Allocation Evaluation & Expert Evidence

- Court‑appointed evaluator Dr. Roger Hatcher conducted interviews, observations, collateral contacts, and testing (MMPI‑2, MCMI‑III). He concluded Alex exhibited long‑standing narcissistic patterns and reported that Alex met criteria for Narcissistic Personality Disorder (NPD); recommended Lyndsey receive sole decision‑making and majority parenting time. - Dr. Robert Shapiro (retained by Alex) reviewed Hatcher’s work, interviewed Alex once, found narcissistic traits but disputed a formal NPD diagnosis from the available data; he opposed curtailing Alex’s parenting time and proposed expanded weekend time, but he also recommended Lyndsey have sole decision‑making. - In modification proceedings, Lyndsey offered Dr. Mark Goldstein (not court‑appointed). Goldstein, who interviewed only Lyndsey and reviewed prior materials, testified Alex displayed narcissistic traits and recommended the children not reside with Alex daily and that public schooling was appropriate. The trial court explicitly declined to treat Hatcher’s formal NPD diagnosis as controlling for allocation, but noted Alex exhibited significant narcissistic traits and had not pursued treatment.

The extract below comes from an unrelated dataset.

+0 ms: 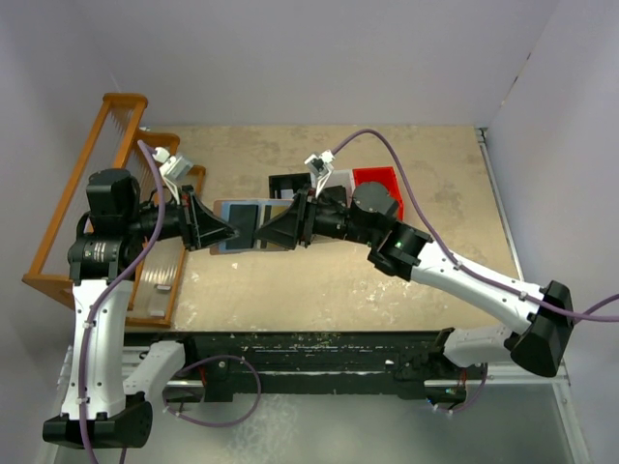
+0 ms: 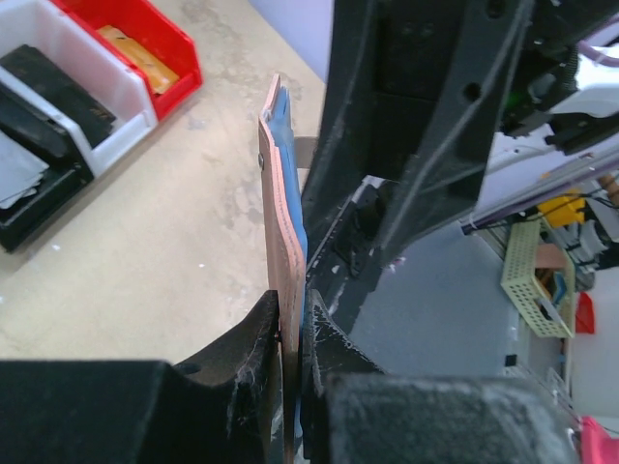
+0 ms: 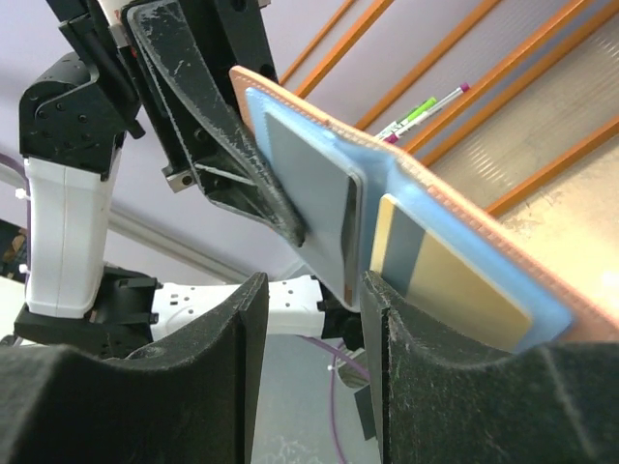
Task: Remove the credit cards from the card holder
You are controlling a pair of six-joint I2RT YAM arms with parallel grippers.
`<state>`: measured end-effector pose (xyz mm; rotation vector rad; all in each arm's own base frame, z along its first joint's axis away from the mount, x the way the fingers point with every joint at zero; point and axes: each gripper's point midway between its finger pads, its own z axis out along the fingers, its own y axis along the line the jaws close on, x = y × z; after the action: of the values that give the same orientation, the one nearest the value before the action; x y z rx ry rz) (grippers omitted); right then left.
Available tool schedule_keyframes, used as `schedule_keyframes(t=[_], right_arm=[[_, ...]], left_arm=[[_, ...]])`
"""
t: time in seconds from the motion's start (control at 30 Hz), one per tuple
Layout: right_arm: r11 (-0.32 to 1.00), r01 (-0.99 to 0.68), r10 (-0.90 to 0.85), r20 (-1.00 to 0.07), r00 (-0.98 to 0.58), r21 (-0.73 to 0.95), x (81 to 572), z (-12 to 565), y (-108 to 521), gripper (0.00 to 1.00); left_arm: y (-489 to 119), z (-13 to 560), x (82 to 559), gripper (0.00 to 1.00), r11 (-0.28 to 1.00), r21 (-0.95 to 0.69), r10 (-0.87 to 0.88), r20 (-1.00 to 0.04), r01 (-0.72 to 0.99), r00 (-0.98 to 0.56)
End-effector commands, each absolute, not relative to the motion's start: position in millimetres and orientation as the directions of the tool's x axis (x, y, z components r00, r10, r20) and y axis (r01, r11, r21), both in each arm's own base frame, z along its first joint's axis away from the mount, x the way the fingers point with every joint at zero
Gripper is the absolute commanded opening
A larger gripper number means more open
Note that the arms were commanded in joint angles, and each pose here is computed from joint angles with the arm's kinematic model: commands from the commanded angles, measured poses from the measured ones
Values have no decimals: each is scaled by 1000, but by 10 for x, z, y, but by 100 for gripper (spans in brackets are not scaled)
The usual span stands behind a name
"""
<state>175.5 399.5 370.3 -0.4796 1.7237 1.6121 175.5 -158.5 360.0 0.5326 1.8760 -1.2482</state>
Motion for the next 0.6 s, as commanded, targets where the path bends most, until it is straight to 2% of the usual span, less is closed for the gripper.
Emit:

Modification Proceedings (Post‑Judgment)

Alex filed a two‑count petition (May 29, 2024) seeking modification of parenting time and decision‑making (asserting substantial change due to academic declines, logistical/transportation burdens after his move to St. Charles, and Lyndsey’s alleged inflexibility). Lyndsey filed a cross‑petition alleging Alex missed parenting time on numerous occasions. The GAL re‑interviewed parties, obtained a Jan. 30, 2025 school letter documenting academic concerns for D.T. (and monitoring for N.T.), and recommended keeping the allocation and parenting schedule largely unchanged while moving the children to the public school system for additional supports.

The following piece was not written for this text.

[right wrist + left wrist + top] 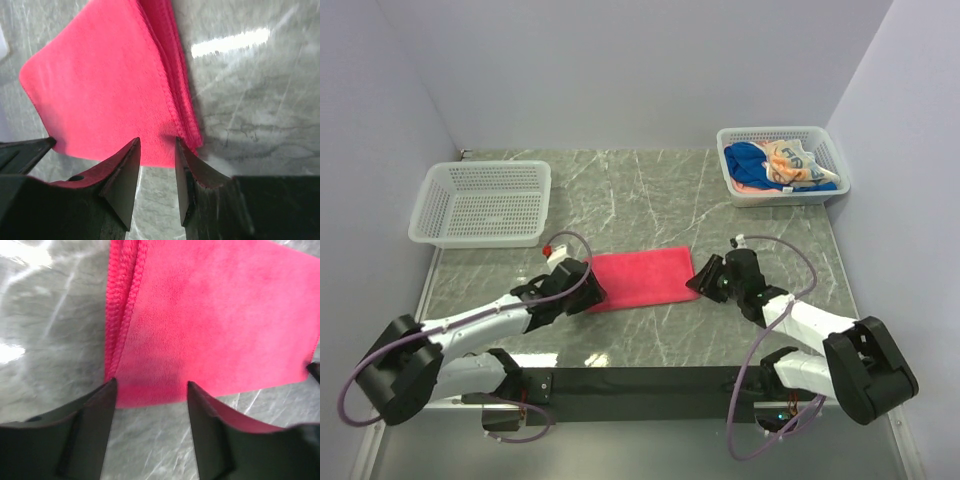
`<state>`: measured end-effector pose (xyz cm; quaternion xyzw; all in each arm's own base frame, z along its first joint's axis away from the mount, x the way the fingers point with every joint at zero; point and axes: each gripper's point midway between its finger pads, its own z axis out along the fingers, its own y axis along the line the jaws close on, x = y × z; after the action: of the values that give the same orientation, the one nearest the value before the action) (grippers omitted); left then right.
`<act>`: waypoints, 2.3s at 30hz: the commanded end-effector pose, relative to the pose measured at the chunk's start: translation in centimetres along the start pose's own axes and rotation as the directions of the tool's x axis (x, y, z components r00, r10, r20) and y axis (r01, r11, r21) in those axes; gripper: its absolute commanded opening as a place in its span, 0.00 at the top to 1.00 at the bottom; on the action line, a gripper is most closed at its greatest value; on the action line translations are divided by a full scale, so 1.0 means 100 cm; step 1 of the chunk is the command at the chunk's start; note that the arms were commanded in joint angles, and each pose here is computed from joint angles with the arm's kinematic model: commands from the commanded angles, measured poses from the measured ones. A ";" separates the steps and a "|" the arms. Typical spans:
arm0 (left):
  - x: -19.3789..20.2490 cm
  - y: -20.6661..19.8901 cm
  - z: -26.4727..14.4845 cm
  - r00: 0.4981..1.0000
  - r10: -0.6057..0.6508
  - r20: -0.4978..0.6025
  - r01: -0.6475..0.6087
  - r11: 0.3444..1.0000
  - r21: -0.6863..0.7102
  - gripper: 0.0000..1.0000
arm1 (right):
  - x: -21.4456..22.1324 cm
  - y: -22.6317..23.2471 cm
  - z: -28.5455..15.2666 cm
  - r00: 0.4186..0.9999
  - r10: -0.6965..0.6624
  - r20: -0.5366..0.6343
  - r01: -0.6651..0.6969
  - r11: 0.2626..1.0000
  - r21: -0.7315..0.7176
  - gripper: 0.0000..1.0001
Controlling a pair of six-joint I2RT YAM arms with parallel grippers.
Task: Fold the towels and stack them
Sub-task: Fold the towel
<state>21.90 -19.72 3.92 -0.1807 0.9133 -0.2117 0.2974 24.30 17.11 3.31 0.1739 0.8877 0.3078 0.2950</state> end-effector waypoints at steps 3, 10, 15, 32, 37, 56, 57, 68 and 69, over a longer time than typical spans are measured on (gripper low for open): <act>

Trial Court Rulings & Findings

- The court found the children’s academic issues were a change in circumstances but concluded modification of allocation or parenting time was not necessary to serve the children’s best interests. - The court credited evidence that Lyndsey had acted appropriately (tutors, nightly help, school contact) and that Alex had not embraced prior mental‑health findings or sought treatment for his narcissistic traits. The court also found Alex’s move to St. Charles and requests to change extracurricular/geographic provisions were self‑motivated and insufficient to justify modification. - The court rejected Alex’s request to reallocate decision‑making (procedurally noting 750 ILCS 5/610.5(a) limits modification of decision‑making within two years absent stipulated or court‑found serious endangerment) and denied his petition to modify parenting time.

Evidentiary Rulings

- Group Exhibit 7 (written communications between the parties) was excluded sua sponte as irrelevant or cumulative; the court concluded the allocation judgment did not require make‑up time and that admission would not materially affect the outcome. The appellate court held exclusion, even if erroneous, was not substantially prejudicial given the other evidence. - Alex challenged admission of Goldstein’s testimony; the appellate court found no demonstrable prejudice because the trial court did not rely on Goldstein’s opinions and instead relied on existing allocation findings and the record.

Standards Applied on Appeal

The appellate court reviewed evidentiary rulings for abuse of discretion and factual findings for manifest weight of the evidence (and modification decisions for abuse of discretion), declining to reweigh credibility where the record provided a reasonable basis for the trial court’s conclusions.

Holding

Affirmed. The appellate court concluded the trial court’s best‑interest findings were not against the manifest weight of the evidence, the denial of Alex’s modification petition was not an abuse of discretion, and any evidentiary rulings did not substantially prejudice Alex.

Disposition

The Du Page County circuit court’s order denying modification of parenting time and decision‑making was affirmed.